**TASK OBJECTIVE**
From top to bottom, write out the listing exactly and skip every picture.

**DATA PROVIDED**
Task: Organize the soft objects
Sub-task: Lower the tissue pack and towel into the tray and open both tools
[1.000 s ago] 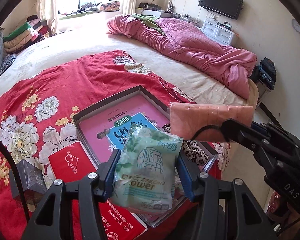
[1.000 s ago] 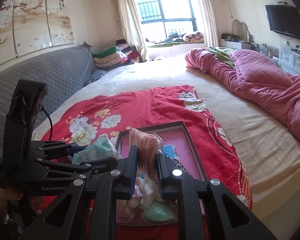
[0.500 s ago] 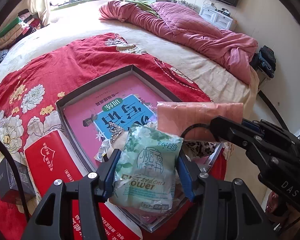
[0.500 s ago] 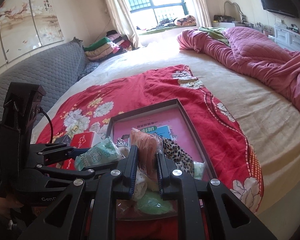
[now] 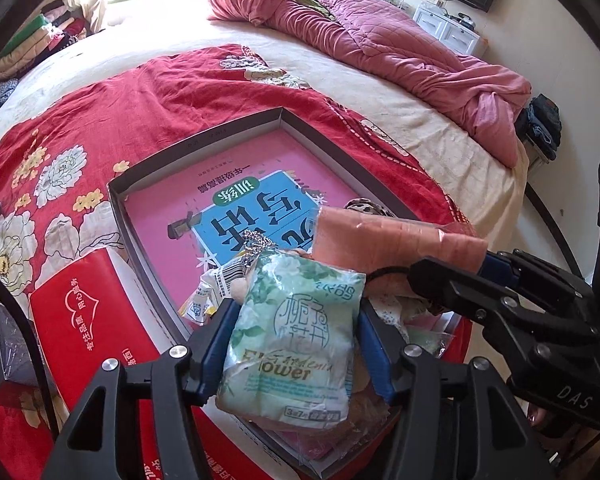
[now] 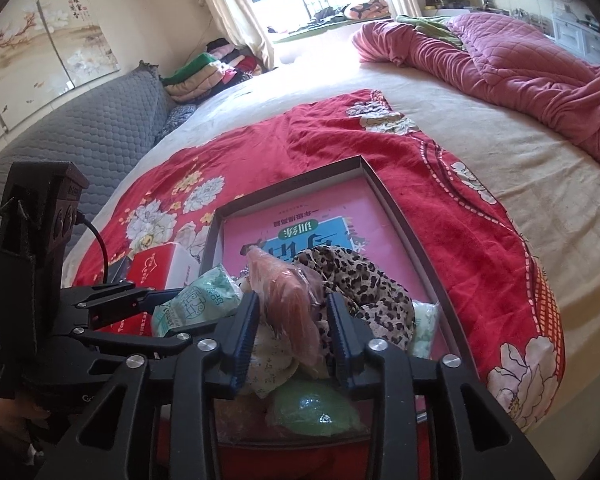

**PROBLEM SOLUTION**
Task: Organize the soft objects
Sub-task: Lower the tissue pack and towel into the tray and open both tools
[1.000 s ago] 
[1.000 s ago] 
[0.500 s ago] 
[0.500 s ago] 
[now] 
[now] 

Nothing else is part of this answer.